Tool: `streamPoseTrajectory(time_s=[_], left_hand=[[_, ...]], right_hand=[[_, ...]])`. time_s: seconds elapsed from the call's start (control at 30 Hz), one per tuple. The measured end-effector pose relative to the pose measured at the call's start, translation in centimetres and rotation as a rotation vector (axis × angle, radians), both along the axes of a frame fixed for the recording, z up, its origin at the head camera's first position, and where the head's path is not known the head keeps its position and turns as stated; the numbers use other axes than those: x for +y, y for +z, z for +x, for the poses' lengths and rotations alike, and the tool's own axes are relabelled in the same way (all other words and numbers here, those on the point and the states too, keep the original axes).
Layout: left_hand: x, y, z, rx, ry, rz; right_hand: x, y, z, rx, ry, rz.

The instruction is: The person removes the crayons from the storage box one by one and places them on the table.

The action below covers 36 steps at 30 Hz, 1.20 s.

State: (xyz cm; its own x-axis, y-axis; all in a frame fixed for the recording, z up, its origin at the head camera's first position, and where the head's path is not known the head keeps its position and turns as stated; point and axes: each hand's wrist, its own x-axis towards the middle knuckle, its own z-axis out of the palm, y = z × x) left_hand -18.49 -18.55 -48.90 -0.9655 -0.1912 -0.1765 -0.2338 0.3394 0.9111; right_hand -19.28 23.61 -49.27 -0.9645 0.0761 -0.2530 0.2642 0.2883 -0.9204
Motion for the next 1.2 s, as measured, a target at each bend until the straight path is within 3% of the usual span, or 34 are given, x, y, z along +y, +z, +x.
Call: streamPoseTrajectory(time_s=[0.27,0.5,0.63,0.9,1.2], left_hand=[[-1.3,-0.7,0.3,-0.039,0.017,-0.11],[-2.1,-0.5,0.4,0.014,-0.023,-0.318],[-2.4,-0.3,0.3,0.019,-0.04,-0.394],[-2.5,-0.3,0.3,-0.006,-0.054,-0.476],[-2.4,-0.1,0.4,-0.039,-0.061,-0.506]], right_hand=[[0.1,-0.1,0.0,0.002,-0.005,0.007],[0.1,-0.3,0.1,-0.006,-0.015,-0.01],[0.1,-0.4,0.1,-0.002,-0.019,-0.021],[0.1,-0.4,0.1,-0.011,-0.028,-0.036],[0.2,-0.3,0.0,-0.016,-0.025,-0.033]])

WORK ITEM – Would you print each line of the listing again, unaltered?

OUTPUT FOR THIS TASK –
Tool: `streamPoseTrajectory(time_s=[_], left_hand=[[_, ...]], right_hand=[[_, ...]])`. time_s: seconds elapsed from the call's start (control at 30 Hz), one per tuple. The measured end-effector pose relative to the pose measured at the call's start, translation in centimetres and rotation as a rotation vector (axis × angle, radians), both along the axes of a frame fixed for the recording, z up, its origin at the head camera's first position, and where the head's path is not known the head keeps its position and turns as stated; the numbers use other axes than those: x for +y, y for +z, z for +x, for the poses' lengths and rotations alike, and the tool's own axes are relabelled in the same way (all other words and numbers here, those on the point and the states too, keep the original axes).
Layout: left_hand: x, y, z, rx, ry, rz; right_hand: x, y, z, rx, ry, rz.

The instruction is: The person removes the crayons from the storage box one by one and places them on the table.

The action below covers 36 steps at 30 Hz, 1.20 s.

State: (xyz cm; its own x-axis, y-axis; all in a frame fixed for the recording, z up, its origin at the head camera's first position, and where the head's path is not known the head keeps its position and turns as stated; point and axes: each hand's wrist, its own x-axis towards the middle knuckle, its own z-axis out of the palm, y = z × x) left_hand -18.49 -18.55 -48.90 -0.9655 -0.1912 -0.1765 -0.2338 0.3394 0.9111; right_hand -19.28 23.61 -49.27 -0.9645 0.0761 -0.2530 0.2642 0.2883 -0.9204
Motion for the next 1.2 s, as measured, a target at each bend until the straight path is within 3% of the usual span, or 34 are given, x, y, z along +y, +z, +x.
Call: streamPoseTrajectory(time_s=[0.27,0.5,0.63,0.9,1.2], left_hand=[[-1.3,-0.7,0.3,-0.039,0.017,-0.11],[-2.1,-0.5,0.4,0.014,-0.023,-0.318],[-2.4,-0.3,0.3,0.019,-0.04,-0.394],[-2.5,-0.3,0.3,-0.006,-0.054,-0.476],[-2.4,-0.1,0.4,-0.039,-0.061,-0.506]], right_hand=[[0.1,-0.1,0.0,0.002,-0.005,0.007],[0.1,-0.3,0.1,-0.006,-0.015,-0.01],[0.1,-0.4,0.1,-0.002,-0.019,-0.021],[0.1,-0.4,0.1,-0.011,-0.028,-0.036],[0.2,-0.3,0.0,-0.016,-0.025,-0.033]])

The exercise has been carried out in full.